Your answer should be the data below, reproduced with nothing changed.

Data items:
☆ ☆ ☆

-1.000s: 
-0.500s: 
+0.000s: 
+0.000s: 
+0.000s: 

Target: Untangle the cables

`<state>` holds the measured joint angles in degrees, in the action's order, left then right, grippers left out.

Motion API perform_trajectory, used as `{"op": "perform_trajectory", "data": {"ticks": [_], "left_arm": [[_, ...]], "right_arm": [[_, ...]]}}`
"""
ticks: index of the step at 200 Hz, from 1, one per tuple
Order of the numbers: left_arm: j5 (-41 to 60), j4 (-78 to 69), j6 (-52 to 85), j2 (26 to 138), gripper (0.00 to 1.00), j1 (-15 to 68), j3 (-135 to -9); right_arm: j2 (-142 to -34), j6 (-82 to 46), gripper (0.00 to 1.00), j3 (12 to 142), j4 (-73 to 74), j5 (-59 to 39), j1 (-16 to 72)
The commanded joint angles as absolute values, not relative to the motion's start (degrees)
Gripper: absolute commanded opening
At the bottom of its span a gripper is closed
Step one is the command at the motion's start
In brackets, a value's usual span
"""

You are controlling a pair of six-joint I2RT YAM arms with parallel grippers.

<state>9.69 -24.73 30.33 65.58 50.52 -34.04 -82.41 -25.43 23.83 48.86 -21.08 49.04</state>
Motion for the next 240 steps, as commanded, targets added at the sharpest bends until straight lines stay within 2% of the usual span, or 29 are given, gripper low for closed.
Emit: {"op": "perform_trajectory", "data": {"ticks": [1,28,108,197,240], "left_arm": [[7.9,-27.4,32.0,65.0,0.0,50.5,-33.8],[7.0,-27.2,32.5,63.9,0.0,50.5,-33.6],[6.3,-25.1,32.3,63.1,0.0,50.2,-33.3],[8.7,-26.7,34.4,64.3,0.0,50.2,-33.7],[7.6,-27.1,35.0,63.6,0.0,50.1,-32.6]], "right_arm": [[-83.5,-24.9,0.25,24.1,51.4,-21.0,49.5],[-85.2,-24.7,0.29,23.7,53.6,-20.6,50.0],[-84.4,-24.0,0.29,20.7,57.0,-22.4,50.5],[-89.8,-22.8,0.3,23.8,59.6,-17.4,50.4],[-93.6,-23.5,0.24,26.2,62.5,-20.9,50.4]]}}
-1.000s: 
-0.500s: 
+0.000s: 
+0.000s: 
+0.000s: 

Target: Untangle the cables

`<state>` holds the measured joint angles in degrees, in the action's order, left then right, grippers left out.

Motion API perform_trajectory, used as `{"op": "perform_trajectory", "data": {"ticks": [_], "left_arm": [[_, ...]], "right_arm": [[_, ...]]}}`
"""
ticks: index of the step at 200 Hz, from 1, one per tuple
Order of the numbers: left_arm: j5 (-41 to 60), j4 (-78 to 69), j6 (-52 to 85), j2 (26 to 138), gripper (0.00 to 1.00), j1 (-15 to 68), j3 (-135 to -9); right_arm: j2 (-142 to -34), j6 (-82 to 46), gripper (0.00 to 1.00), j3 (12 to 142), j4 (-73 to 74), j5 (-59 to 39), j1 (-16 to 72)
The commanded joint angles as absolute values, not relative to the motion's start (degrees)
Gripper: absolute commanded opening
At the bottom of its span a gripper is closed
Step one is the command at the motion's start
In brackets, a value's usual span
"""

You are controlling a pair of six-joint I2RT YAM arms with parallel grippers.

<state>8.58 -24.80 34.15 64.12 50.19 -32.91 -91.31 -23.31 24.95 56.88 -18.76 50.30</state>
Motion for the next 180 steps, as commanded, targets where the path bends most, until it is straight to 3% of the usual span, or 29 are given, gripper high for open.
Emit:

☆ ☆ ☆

WRITTEN ANSWER:
-1.000s: 
-0.500s: 
+0.000s: 
+0.000s: 
+0.000s: 

Target: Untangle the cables

`<state>` holds the measured joint angles in degrees, in the action's order, left then right, grippers left out.

Motion API perform_trajectory, used as `{"op": "perform_trajectory", "data": {"ticks": [_], "left_arm": [[_, ...]], "right_arm": [[_, ...]]}}`
"""
ticks: index of the step at 200 Hz, from 1, one per tuple
Order of the numbers: left_arm: j5 (-41 to 60), j4 (-78 to 69), j6 (-52 to 85), j2 (26 to 138), gripper (0.00 to 1.00), j1 (-15 to 68), j3 (-135 to -9); right_arm: j2 (-142 to -34), j6 (-82 to 46), gripper (0.00 to 1.00), j3 (12 to 142), j4 (-73 to 74), j5 (-59 to 39), j1 (-16 to 72)
The commanded joint angles as absolute values, not relative to the motion's start (degrees)
Gripper: absolute commanded opening
At the bottom of its span a gripper is closed
Step one is the command at the motion's start
In brackets, a value's usual span
"""

You are controlling a pair of six-joint I2RT YAM arms with parallel grippers.

<state>9.69 -24.73 30.33 65.58 50.52 -34.04 -82.41 -25.43 23.83 48.86 -21.08 49.04</state>
Motion for the next 240 steps, as commanded, targets added at the sharpest bends until straight lines stay within 2% of the usual span, or 29 are given, gripper low for closed.
Emit: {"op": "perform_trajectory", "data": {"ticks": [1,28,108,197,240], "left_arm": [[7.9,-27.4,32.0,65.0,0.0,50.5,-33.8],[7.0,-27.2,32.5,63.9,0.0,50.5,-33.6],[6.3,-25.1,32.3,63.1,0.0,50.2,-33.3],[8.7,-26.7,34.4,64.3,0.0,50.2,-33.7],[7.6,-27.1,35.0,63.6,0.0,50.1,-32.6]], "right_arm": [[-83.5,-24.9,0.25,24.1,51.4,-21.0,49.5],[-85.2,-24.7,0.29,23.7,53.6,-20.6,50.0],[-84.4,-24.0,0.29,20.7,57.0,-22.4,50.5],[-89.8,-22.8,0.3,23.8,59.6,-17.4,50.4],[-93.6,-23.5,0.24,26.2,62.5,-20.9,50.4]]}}
-1.000s: 
-0.500s: 
+0.000s: 
+0.000s: 
+0.000s: 

Target: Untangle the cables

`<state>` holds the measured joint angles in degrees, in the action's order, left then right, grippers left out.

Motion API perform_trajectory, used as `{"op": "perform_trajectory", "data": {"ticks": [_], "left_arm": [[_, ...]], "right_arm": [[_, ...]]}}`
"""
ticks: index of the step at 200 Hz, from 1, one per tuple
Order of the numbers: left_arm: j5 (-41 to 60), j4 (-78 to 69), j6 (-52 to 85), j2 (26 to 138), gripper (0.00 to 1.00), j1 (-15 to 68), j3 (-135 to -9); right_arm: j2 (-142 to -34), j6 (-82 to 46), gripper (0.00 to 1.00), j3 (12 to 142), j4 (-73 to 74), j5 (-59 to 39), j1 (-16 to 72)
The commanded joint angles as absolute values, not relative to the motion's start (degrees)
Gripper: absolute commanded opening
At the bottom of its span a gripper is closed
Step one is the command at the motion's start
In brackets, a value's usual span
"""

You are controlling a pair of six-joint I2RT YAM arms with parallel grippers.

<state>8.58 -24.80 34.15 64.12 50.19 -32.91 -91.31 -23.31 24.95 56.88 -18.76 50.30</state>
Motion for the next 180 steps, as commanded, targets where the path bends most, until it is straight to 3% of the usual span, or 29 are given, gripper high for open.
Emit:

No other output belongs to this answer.